À Bruxelles, livres précieux… et hochets de collection

Certes vous êtes en Belgique, pays bilingue, vous êtes même à Bruxelles, capitale multilingue. Mais ne cherchez pas dans le dictionnaire, vous n’y trouverez pas le mot « Wittockiana ». Le néologisme a été formé sur le nom de Michel Wittock, pour désigner le Musée des arts du livre et de la reliure que ce collectionneur belge créa en 1983 à Bruxelles, dans la commune huppée de Woluwe Saint-Pierre. Mû depuis son plus jeune âge par la passion de la bibliophilie, cet industriel fortuné, décédé en 2020, avait constitué un exceptionnel ensemble d’ouvrages précieux non seulement pour leur contenu ou leur rareté, mais aussi pour la beauté et la qualité de leur fabrication. Il était avant tout passionné de reliure, quasiment élevée au rang des Beaux-arts. La collection, ouverte au public et aujourd’hui intégrée à la fondation Roi Baudouin, a trouvé un écrin contemporain dans un bâtiment moderniste spécialement conçu pour elle par l’architecte bruxellois Emmanuel de Callataÿ.
Grâce à une sélection des livres les plus représentatifs choisis parmi un fonds de 3.000 ouvrages, on peut y suivre l’évolution des styles et du goût de amateurs depuis la Renaissance jusqu’à nos jours. La plupart des ouvrages sont de qualité muséale, faisant du lieu bruxellois un passage obligé pour tout bibliophile (d’autant que ce dernier se sait appartenir à une espèce en voie de disparition et qu’à ce titre il a droit à tous les égards).
On pourra notamment y trouver les 33 rares volumes de la mythique Encyclopédie de Diderot et d’Alembert. Ils proviennent du fonds Lucien Bonaparte, auquel une salle entière est consacrée. L’explication est d’ordre familial: les enfants de Michel Wittock sont par leur mère descendants en ligne directe du frère de l’Empereur, prince de Canino, qui occupa un temps le poste de ministre de l’Intérieur.

La Wittockiana se veut beaucoup plus qu’une simple maison de conservation. Elle propose tout au long de l’année des cours de reliure et de dorure, accueille des groupes d’étudiants, et ouvre ses portes aux artistes, imprimeurs, éditeurs, et bien sûr relieurs professionnels pour des expositions temporaires. Comme le souhaitait son fondateur, elle est devenue un centre de documentation où l’on peut consulter des livres de référence et toutes sortes de catalogues de ventes rarement trouvables dans d’autres établissements publics.
Mais la plus grande surprise qui attend le visiteur qui s’y rend pour la première fois n’est pas d’ordre bibliophilique.

En plus des livres rares revêtus de cuir souples  et d’inscriptions dorées à l’or fin, que l’on devrait parfois ne consulter qu’avec des gants blancs, une salle relativement modeste attire l’attention. Aucun imprimé ne s’y trouve, mais derrière de sobres vitrines, on y découvre une surprenante collection de… hochets. Près de 500 de ces jouets d’enfants provenant d’une trentaine de pays sont ici réunis. Un ensemble pour le moins insolite, d’autant qu’aucun panneau à l’entrée de la maison n’en signale l’existence et qu’à notre connaissance l’Office de tourisme de la ville n’en fait pas mention.

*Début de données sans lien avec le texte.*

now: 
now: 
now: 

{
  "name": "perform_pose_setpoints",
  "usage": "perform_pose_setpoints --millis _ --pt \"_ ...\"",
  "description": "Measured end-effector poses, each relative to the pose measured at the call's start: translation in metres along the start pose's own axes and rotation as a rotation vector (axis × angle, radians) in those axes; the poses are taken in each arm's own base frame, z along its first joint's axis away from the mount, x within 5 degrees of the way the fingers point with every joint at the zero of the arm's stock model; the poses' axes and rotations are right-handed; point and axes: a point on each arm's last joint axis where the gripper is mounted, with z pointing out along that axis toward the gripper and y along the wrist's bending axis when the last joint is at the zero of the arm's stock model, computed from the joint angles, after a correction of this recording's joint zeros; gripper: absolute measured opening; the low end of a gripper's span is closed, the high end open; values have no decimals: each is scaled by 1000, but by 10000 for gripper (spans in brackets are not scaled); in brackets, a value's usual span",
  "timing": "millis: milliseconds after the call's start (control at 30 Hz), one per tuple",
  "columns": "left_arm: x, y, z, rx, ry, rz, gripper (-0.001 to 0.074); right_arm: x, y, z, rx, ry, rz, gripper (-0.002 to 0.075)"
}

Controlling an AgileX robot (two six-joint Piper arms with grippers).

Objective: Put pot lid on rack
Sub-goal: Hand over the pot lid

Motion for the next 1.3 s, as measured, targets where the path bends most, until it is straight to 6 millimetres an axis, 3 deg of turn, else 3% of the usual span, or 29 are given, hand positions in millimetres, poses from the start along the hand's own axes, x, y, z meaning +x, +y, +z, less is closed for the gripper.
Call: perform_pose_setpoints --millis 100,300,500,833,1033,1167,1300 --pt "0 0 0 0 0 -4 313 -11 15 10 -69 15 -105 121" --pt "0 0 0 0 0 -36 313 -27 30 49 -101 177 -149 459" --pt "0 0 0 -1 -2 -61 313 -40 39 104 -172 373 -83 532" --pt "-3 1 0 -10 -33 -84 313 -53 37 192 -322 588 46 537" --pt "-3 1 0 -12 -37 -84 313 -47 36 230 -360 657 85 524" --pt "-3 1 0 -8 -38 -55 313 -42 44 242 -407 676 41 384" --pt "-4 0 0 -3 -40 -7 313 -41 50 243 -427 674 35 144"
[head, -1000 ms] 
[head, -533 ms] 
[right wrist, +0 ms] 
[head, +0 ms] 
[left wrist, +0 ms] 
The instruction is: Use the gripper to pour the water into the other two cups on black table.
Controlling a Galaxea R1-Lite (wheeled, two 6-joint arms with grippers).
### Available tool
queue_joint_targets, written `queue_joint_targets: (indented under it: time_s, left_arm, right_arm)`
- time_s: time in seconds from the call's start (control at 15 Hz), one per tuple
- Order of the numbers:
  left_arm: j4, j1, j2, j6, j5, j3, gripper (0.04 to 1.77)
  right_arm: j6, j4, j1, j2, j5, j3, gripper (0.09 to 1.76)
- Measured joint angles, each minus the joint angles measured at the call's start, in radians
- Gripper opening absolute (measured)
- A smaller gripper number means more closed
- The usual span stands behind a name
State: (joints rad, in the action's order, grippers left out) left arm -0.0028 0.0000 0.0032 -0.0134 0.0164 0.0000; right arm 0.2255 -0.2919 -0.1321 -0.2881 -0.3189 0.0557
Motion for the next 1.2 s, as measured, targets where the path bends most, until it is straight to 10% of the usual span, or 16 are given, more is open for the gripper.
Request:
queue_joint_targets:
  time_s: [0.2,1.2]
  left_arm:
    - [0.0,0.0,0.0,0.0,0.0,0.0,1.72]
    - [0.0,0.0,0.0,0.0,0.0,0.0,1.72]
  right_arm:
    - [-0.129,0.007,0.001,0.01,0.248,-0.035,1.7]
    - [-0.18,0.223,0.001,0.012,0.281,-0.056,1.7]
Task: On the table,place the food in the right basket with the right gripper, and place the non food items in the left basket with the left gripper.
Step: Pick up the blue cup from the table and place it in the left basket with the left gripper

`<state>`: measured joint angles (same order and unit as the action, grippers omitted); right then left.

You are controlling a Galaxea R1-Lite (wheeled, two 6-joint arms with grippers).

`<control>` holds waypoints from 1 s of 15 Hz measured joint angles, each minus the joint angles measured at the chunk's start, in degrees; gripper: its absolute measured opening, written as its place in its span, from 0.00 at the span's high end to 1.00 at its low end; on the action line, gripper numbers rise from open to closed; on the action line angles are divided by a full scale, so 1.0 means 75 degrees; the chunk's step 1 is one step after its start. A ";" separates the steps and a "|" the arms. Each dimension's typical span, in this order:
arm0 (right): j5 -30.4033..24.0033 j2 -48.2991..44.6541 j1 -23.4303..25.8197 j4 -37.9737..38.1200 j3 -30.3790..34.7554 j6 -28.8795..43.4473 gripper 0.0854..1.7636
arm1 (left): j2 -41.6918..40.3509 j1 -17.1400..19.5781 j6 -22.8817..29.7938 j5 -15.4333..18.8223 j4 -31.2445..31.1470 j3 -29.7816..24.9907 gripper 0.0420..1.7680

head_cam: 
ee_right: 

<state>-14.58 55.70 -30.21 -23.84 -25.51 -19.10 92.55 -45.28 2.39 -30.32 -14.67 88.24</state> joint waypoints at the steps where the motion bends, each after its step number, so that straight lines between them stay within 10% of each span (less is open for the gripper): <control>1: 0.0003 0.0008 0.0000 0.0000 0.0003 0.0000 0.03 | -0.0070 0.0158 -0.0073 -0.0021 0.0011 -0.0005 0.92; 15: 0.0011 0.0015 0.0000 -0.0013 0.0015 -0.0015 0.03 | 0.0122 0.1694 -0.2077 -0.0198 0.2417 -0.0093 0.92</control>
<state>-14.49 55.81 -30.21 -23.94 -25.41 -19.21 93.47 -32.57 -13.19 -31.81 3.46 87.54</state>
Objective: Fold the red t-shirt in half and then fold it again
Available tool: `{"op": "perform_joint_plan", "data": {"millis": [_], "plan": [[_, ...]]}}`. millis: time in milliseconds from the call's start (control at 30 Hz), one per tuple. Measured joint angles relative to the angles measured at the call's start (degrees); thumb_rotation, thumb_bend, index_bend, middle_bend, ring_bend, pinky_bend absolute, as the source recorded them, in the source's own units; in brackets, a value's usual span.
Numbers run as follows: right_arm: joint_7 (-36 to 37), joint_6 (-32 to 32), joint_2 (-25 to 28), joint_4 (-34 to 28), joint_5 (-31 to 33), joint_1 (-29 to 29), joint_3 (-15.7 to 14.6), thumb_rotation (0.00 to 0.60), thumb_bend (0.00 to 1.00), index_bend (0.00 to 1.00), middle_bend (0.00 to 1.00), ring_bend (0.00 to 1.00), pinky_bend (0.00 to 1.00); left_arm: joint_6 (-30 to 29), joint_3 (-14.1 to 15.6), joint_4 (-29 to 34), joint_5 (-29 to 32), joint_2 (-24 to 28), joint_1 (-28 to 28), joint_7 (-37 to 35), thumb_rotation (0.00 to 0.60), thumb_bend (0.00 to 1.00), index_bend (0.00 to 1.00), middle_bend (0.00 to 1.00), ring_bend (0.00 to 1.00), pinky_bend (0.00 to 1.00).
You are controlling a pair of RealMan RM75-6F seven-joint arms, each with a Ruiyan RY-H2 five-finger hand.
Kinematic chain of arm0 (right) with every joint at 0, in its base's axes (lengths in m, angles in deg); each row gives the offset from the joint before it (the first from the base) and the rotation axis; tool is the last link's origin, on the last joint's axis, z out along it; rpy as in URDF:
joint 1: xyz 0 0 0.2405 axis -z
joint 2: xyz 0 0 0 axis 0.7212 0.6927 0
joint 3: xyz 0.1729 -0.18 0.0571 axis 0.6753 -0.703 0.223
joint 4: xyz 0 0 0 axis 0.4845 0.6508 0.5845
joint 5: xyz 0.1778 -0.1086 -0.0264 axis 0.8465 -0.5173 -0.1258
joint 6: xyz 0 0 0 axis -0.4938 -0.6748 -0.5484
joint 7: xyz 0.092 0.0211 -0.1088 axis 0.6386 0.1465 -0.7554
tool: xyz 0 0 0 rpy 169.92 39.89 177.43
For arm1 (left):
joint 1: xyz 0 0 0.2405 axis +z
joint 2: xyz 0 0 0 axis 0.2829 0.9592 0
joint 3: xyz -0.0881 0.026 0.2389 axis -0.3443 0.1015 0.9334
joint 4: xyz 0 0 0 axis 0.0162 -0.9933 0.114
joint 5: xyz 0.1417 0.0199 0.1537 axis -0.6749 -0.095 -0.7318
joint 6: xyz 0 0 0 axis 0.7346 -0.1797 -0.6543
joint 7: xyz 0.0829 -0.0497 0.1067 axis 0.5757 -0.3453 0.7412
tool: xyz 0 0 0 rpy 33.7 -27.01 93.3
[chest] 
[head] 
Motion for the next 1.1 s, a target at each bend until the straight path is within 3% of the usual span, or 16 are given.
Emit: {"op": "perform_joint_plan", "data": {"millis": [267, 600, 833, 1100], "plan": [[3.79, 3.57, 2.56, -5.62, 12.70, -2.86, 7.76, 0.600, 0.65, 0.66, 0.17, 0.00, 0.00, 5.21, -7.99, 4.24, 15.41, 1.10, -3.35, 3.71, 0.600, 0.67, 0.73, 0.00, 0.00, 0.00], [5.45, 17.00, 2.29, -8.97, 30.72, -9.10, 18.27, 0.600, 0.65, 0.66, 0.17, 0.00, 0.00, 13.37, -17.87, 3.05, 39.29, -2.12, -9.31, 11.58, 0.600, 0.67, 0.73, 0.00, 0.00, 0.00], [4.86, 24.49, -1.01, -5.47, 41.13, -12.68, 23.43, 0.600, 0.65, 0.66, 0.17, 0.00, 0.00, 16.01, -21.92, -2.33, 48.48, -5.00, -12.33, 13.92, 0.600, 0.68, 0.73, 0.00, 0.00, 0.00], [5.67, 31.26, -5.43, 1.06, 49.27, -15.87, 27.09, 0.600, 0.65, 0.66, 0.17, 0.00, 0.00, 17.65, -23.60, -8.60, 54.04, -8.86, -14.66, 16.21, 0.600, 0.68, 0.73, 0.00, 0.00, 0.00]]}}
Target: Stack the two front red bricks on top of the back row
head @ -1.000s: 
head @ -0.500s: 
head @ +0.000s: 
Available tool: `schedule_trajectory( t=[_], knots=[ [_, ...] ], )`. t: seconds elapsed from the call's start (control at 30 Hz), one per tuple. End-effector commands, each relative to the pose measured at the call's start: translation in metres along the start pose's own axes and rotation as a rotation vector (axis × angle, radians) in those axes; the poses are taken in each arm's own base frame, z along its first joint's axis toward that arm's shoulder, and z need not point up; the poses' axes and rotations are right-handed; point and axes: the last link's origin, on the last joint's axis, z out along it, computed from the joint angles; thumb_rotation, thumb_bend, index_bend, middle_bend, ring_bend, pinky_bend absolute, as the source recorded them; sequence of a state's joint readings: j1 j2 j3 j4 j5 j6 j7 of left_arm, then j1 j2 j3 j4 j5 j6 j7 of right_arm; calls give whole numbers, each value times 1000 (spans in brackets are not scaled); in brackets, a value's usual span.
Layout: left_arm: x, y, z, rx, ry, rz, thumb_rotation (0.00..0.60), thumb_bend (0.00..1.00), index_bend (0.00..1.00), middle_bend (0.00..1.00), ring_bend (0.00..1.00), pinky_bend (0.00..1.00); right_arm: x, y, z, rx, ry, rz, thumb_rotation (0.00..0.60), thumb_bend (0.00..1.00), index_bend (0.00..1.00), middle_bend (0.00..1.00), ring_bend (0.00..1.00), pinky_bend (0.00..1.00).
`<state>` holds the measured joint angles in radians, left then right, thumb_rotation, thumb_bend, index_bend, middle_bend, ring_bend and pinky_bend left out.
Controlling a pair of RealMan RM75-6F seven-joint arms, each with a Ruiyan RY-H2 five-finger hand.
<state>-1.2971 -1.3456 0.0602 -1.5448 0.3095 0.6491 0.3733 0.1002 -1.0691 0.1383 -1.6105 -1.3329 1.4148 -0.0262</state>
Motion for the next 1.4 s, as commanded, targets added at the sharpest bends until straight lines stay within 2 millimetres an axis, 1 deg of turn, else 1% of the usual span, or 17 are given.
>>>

L’ explication tient ici encore à une histoire de famille: cette collection unique a été constituée par un cousin du bibliophile, Idès Cammaert qui manifestait pour le hochet et son histoire la même passion que Michel Wittock pour le livre. Pour peu que la curiosité vous anime, vous pourrez y apprendre que le hochet, considéré comme le plus ancien jouet au monde, a été souvent utilisé comme une amulette protégeant le bébé des maladies, qu’il a été fabriqué dans les matières les plus diverses mais aussi les les plus précieuses (argent, corail, ivoire, ébène…).  On aurait même identifié son inventeur, un certain Archytas  de Tarente  (vers 440 avant J.-C.) ! Les vulgaires grelots en plastique avec lesquels jouent les poupons d’aujourd’hui ne donnent qu’une image bien terne des objets luxueux que les « grandes » familles des 17e et 18e siècle offraient à leur progéniture et que l’on présente ici.

Parler du hochet renvoie obligatoirement à  Napoléon Bonaparte et sa célèbre réplique lorsqu’il créa la Légion d’Honneur en 1802: « C’est avec des hochets qu’on mène les hommes »…. « Et les collectionneurs » aurait pu ajouter son petit frère Lucien, dont le buste trône dans la pièce d’à côté.